Two stately friends. A Red Cedar and a Douglas Fir. Roots intertwined. Branches clasping each other for support against the wind and whatever else comes along.
What trees will do to catch more light…

This is a friend of mine I call the Imperial Walker I alluded to earlier. A seed determined that the best way to get ahead in life was to rest upon and germinate on an old decaying stump to become a seedling. I’m sure there is a tree policy and procedure manual that suggests that such a proposition will most likely not stand the test of time. This tree is probably 20 to 30 years old. It will not reach an old age and will most likely topple within the next decade.

As the tree growing policy and procedure manual states… pick a firm spot to grow. You might be there for 1000 years. This one did not read the manual closely enough.

I’ve stopped several times for a few minutes, miliseconds in the life of a tree and put my hand on the bark of its roots to let it know I was there to give it moral support. It probably registered the “intrusion” 30 minutes after I’d moved on, but it most likely did register the event locked deeply into its treeness

Good idea, or bad idea. 40 years from now we will know…
No… neither one are trees, but the sunflower is making an attempt!
Another ancient relic of the logging boom 150 years ago.
Its a logs life…
Just imagine the giant that this stump supported. Kai was not impressed but Les and I were…
Another angle looking at the Imperial Walker
These are some of the best pinecones
Pollen anyone…
A grove of Red Alder

Enough for now… I’ve many more tree people in my collection of tree people friends. Get to know them when you have some slow time. Sit among them. Talk to them. Touch them. Do no harm and move on.

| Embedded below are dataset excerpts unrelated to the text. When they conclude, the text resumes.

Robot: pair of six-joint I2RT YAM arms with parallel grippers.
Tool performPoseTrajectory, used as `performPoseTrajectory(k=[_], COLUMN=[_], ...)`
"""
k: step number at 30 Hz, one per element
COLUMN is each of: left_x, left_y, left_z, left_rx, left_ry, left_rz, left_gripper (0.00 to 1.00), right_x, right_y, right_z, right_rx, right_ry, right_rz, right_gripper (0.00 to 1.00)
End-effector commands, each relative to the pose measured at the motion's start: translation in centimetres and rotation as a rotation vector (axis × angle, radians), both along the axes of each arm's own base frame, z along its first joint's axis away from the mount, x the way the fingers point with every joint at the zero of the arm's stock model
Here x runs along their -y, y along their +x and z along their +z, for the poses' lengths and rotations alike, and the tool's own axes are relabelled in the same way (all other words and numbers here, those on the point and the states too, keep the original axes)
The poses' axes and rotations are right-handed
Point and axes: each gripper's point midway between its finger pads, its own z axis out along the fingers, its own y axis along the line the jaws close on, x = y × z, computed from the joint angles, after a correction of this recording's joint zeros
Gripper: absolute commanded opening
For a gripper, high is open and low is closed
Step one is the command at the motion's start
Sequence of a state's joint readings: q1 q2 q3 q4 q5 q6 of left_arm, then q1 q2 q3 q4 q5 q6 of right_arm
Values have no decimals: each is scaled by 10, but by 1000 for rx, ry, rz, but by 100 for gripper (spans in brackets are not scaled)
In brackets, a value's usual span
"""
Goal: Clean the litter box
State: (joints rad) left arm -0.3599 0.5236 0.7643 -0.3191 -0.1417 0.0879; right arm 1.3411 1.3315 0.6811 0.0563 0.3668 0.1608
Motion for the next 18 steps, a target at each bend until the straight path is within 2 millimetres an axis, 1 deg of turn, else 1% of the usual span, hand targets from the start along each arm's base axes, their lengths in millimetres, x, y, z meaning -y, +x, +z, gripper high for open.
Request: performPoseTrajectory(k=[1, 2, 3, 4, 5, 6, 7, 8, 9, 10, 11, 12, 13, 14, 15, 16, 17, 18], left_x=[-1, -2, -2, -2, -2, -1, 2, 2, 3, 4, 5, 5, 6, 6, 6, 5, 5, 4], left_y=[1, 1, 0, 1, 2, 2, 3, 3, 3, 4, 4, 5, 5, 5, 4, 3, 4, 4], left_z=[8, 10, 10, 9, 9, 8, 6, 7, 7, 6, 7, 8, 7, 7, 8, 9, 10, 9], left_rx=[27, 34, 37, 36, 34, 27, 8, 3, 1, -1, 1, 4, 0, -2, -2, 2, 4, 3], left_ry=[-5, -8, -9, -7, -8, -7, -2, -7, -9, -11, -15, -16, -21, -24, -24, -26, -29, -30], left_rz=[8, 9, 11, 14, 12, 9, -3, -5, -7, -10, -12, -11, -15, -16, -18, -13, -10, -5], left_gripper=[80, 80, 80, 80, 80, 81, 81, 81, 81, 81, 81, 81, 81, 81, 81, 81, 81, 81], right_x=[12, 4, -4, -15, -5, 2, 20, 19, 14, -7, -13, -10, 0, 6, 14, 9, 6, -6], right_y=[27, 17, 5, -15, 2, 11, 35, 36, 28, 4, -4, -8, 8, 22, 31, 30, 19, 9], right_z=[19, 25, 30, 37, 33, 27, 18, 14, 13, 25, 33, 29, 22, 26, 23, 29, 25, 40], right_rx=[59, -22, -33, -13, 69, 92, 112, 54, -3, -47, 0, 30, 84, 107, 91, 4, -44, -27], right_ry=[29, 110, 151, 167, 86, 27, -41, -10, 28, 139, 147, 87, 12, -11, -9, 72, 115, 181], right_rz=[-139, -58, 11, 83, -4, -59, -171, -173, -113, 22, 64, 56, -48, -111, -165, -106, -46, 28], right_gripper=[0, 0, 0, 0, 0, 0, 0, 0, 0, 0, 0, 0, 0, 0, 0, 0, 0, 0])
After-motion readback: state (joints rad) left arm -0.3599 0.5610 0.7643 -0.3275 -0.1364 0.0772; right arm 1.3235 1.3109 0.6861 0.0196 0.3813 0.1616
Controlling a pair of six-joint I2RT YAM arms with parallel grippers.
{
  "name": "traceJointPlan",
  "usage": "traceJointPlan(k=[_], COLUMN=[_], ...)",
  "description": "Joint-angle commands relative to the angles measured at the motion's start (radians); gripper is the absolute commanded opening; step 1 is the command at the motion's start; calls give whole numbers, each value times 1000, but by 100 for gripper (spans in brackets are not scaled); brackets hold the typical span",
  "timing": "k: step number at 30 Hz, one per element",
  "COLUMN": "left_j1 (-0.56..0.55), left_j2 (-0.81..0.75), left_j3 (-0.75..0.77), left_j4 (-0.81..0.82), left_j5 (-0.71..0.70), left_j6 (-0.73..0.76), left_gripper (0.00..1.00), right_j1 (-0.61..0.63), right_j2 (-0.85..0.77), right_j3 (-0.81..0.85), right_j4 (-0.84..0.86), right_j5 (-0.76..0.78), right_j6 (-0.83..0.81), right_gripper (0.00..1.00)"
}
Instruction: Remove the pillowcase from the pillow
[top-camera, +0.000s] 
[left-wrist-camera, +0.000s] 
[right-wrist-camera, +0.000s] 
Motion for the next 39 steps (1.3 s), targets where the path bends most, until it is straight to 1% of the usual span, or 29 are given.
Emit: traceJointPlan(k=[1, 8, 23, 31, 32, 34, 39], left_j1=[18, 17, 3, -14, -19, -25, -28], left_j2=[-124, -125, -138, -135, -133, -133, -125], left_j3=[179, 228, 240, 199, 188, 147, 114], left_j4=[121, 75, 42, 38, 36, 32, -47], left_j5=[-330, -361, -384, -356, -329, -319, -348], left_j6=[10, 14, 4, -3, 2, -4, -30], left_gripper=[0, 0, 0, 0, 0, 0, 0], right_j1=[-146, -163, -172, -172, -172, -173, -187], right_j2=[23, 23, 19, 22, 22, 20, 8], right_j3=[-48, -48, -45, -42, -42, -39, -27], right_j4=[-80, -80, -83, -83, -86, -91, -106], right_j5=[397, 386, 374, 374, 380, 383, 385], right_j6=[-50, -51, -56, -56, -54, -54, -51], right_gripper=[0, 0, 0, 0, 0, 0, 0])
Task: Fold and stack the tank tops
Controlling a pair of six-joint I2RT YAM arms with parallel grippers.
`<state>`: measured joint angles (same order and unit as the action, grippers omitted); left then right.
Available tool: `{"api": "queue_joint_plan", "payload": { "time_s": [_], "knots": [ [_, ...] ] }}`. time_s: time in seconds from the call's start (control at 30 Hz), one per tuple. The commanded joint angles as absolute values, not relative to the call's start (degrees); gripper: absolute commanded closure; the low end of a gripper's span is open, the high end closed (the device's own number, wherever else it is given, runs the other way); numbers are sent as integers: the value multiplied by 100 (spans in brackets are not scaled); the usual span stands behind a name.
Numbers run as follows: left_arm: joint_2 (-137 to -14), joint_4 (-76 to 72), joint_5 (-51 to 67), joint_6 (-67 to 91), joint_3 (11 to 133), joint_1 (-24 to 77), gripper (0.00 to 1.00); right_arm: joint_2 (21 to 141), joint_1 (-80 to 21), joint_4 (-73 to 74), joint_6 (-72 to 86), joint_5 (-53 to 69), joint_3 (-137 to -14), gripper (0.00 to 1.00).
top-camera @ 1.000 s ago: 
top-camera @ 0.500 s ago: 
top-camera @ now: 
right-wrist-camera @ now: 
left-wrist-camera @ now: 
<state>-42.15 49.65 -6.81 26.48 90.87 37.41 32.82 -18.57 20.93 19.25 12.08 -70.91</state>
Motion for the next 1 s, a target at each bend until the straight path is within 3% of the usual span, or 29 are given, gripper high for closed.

They are sentient in their tree way and are ancient forms of life that our planet has been able to support…

That is all for now.

One thought on “9/25/20 The Trees I’ve Met This Year

  1. Lovely trees. We’ve only got an apricot tree which produces one or two fruit every year for the birds (even with a net). Our Italian pine is quite stately nowadays and has supported hawks, raccoons, and hummingbirds. Our spindly jacaranda has finally produced a few purple flowers as it reaches towards the sun.